### TASK DETAILS:
Looking at the listing beneath, work out how many lines hold "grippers" and report only that figure.
=== COLLECTED DATA ===
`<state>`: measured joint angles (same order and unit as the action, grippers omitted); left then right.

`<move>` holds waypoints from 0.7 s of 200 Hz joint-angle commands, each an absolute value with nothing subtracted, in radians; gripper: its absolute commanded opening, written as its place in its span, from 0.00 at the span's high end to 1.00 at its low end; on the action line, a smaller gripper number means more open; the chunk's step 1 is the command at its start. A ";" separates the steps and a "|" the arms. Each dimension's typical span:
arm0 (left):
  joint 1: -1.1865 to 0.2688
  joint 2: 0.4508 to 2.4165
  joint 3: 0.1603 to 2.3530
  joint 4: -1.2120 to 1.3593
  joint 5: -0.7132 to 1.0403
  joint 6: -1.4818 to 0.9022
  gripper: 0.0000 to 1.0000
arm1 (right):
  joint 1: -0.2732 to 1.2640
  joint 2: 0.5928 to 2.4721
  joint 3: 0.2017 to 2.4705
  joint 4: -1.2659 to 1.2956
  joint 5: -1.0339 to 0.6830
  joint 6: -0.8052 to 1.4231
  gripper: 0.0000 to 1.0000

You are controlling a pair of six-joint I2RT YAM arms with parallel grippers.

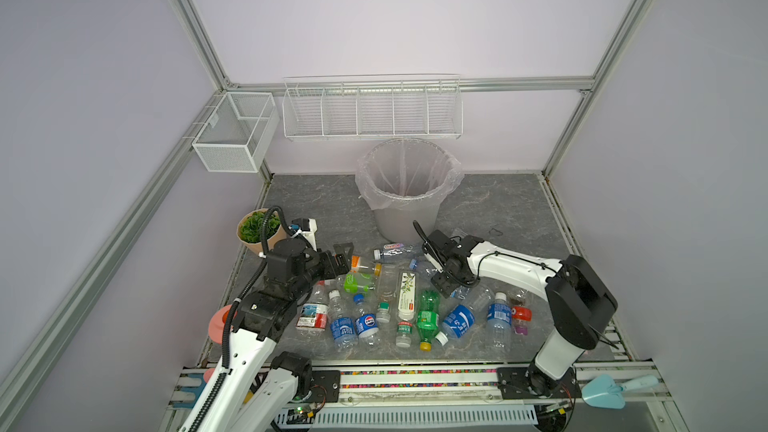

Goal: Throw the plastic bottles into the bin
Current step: 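Lower the right gripper onto the clear Ganten bottle and close on it, then lift the Ganten bottle with the right gripper and carry it over the bin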

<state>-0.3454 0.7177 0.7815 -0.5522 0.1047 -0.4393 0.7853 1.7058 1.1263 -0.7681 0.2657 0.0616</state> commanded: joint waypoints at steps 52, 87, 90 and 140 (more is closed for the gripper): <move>-0.347 0.701 0.804 -0.571 0.096 -0.437 0.01 | 0.808 1.575 1.151 -0.860 0.355 0.081 0.74; -0.347 0.701 0.814 -0.575 0.097 -0.435 0.01 | 0.826 1.510 1.188 -0.902 0.403 0.086 0.74; -0.348 0.701 0.815 -0.576 0.097 -0.434 0.01 | 0.829 1.500 1.191 -0.907 0.408 0.088 0.74; -0.348 0.715 0.828 -0.567 0.104 -0.436 0.01 | 0.853 1.290 1.275 -0.976 0.451 0.087 0.73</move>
<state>-0.3454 0.7132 0.7898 -0.5587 0.1047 -0.4393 0.8459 1.4006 1.2160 -0.9134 0.4068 0.0780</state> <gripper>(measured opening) 0.986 0.682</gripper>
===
### COMPLETED EXERCISE:
2